Deth fell back, taking Bethany with him.

Claire pulled Lestat to his feet and glanced at his bleeding arm, then turned to Deth. “Looks like your mate’s a little sick.” The fake bandages were close, and Claire reached down for one, and wrapped Lestat’s forearm.

Deth spit blood; he ran his tongue over his teeth- two or three were missing. His mouth was full of blood and the taste of iron, and copper. “Looks like-“ he spit blood again, “Your mate’s a little injured.” He looked down at Bethany- she was barely conscious. There were still a handful of his men behind him. He motioned for them, and they stepped forward, slowly, swords drawn.

Lestat took the few seconds to look around, and think: James had backed up with his wives and was watching, and he looked worried, and Lestat still could not figure out whether he was an enemy or a friend. Half his wives glared down, and half looked worried. Half of Edward’s elite guard- five wolves, had assembled on one side of the arena, the other half were coming, and the wolves who escorted them from their cell were on the other side of the arena. All wolves. All strong, and trained. All waiting. Lestat was smart enough to know it didn’t matter how strong he was- there was no chance of winning against twenty wolves in an open arena. Although it looked like a few of them were sick, and it looked like the sickness was getting to them. One wobbled, and one took a knee. Lestat saw only one option, but it was risky, and he needed weapons.

Claire pulled a skin free from Lestat’s side and took water to his lips. He drank, then she took the skin to his shoulder and poured water down his left arm and blood ran with the water. “My mate,” Claire said, staring Deth in the eyes, “Does not lose to pathetic shit stains like you. Bow your head and die.”

Mate? Lestat looked down at her. Mate? Pride ran up and over him like metal armor- pride that this beautiful, amazing woman thought that highly of him. Growls rumbled around his chest, and throat, and he pulled her close. Claire smiled up at him and ran magic down her left arm, through him, to his left arm, and froze the water and the blood solid. Ice added to ice, and hardened around his muscles, and compacted into a large, heavy club, and Lestat felt the weight in his back and shoulder. He rested his arm on the ground a second, and the sun glinted white ablations off the ice.

Claire glanced behind Deth and Bethany at the dead men and the large pool of blood, sticky, and red, and liquid, and then over her shoulder, at the wolves circling them.

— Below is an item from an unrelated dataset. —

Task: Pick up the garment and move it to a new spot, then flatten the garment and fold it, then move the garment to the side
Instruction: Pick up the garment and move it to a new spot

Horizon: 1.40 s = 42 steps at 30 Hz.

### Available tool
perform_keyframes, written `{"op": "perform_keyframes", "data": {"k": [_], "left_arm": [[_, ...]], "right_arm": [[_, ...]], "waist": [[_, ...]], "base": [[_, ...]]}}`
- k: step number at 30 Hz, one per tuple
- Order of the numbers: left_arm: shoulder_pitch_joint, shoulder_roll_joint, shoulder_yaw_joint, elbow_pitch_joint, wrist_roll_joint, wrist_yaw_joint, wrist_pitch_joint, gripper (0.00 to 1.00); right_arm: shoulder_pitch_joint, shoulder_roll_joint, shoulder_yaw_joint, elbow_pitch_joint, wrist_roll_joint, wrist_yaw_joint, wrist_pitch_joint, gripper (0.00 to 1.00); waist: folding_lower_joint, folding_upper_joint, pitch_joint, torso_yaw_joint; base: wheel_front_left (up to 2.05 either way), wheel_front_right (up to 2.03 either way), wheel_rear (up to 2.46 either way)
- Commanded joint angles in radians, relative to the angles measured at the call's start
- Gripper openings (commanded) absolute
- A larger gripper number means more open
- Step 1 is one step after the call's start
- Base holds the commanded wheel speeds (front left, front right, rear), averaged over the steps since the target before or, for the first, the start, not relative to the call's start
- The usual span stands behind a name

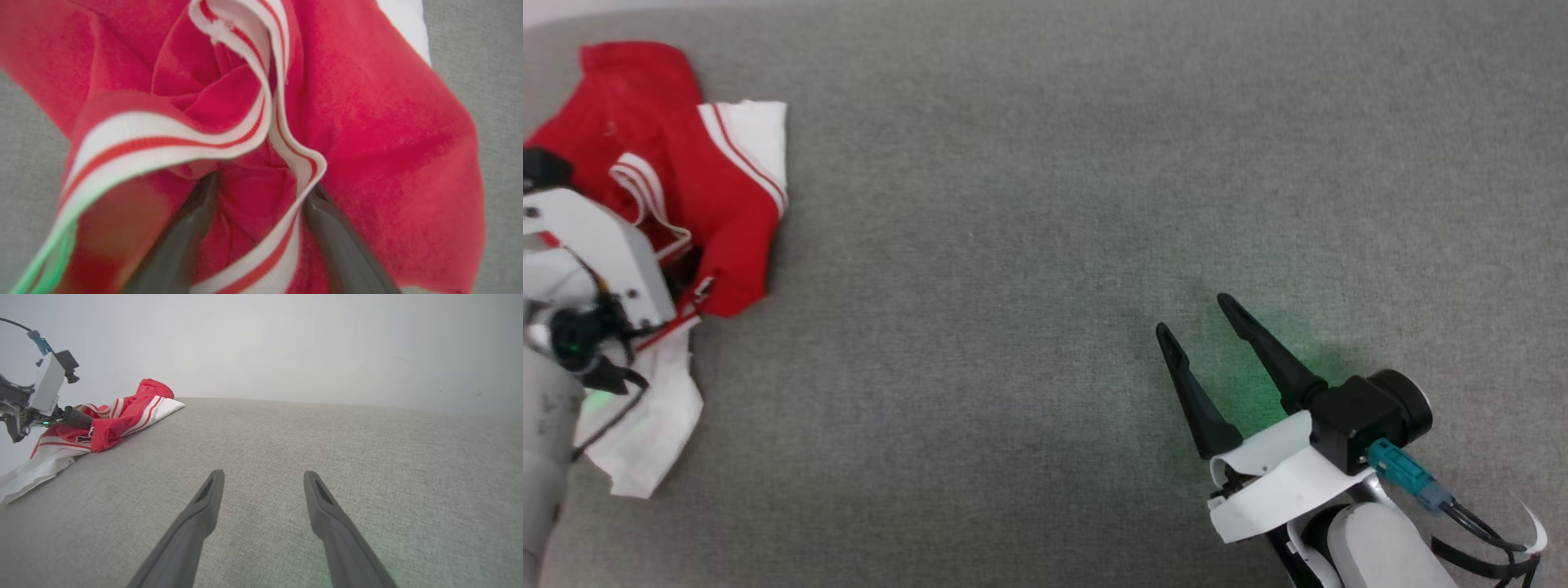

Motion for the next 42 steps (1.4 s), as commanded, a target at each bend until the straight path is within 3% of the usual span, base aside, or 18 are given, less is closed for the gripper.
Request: {"op": "perform_keyframes", "data": {"k": [1, 11, 12, 13, 22, 30, 36, 42], "left_arm": [[0.028, -0.031, -0.017, 0.032, -0.017, 0.001, 0.023, 1.0], [0.079, -0.081, -0.088, 0.083, -0.079, 0.002, 0.058, 0.97], [0.083, -0.081, -0.091, 0.078, -0.089, 0.002, 0.059, 0.32], [0.088, -0.079, -0.095, 0.072, -0.098, 0.002, 0.056, 0.0], [0.028, -0.025, -0.091, 0.029, -0.125, -0.002, -0.147, 0.0], [-0.032, 0.023, -0.162, -0.037, -0.092, -0.001, -0.351, 0.0], [-0.076, 0.0, -0.244, -0.158, -0.107, -0.001, -0.384, 0.0], [-0.12, -0.048, -0.354, -0.333, -0.145, -0.001, -0.35, 0.0]], "right_arm": [[-0.005, 0.006, -0.003, -0.014, -0.008, -0.001, 0.004, 1.0], [0.017, 0.016, 0.004, -0.075, -0.027, -0.001, 0.023, 1.0], [0.017, 0.016, 0.008, -0.077, -0.028, -0.001, 0.025, 1.0], [0.016, 0.016, 0.01, -0.078, -0.028, -0.001, 0.027, 1.0], [0.026, 0.019, 0.005, -0.067, -0.016, -0.001, 0.023, 1.0], [0.053, 0.026, -0.005, -0.022, 0.013, -0.001, -0.003, 1.0], [0.082, 0.032, -0.024, 0.005, 0.03, -0.001, -0.025, 1.0], [0.105, 0.037, -0.054, 0.021, 0.05, -0.001, -0.045, 1.0]], "waist": [[0.0, -0.0001, 0.039, -0.025], [0.0, -0.0001, 0.058, -0.035], [0.0, -0.0001, 0.055, -0.035], [0.0, -0.0001, 0.052, -0.035], [0.0, -0.0001, 0.005, -0.03], [0.0, -0.0001, -0.095, -0.032], [0.0, -0.0001, -0.15, -0.064], [0.0, -0.0001, -0.166, -0.12]], "base": [[0.0, 0.0, 0.0], [0.0, 0.0, 0.0], [0.0, 0.0, 0.0], [0.0, 0.0, 0.0], [0.0, 0.0, 0.0], [0.0, 0.0, 0.0], [0.0, 0.0, 0.0], [0.0, 0.0, 0.0]]}}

Lestat started to lift his arm and was surprised- the ice weighed a hundred pounds or more. He took a step, dragging his left arm behind, then another. Deth stood with Bethany and she fell to the ground, pulling him down. Her white clothes were brown and red- dirt and blood. Claire wrapped both her hands around Lestat’s right hand- his cuffed hand, and took a long stride forward, and then pulled him forward with all the strength she had- Lestat used the extra momentum to raise his hundred-pound hand into the air and brought it crashing down onto Deth- he tried to shield himself with what was left of his sword, but the ice went through the metal as easily as it did bone- Deth was driven into the stones and the force of the ice destroyed his shoulder and the back quarter of his skull. His head bounced, and gray mush and tendons and viscera splattered the stones. His eyes went wide, and half-blank, but he was not dead. Yet. His feet twitched, and he was reaching for something, over and over, and trying to say something.

“Please…” Bethany moaned, her face covered in gray chunks and white bands of tendons like cotton threads.

Claire opened Lestat’s hand, and wrote: Blood.

He squeezed her hand, then opened it, and wrote: Swords.

Claire knelt down and put the back of her hand on Bethany’s forehead- she was burning alive. “That’s a higher fever than you had. Wow.” Claire looked back over her shoulder at him- “Makes you wonder what was in that closet.”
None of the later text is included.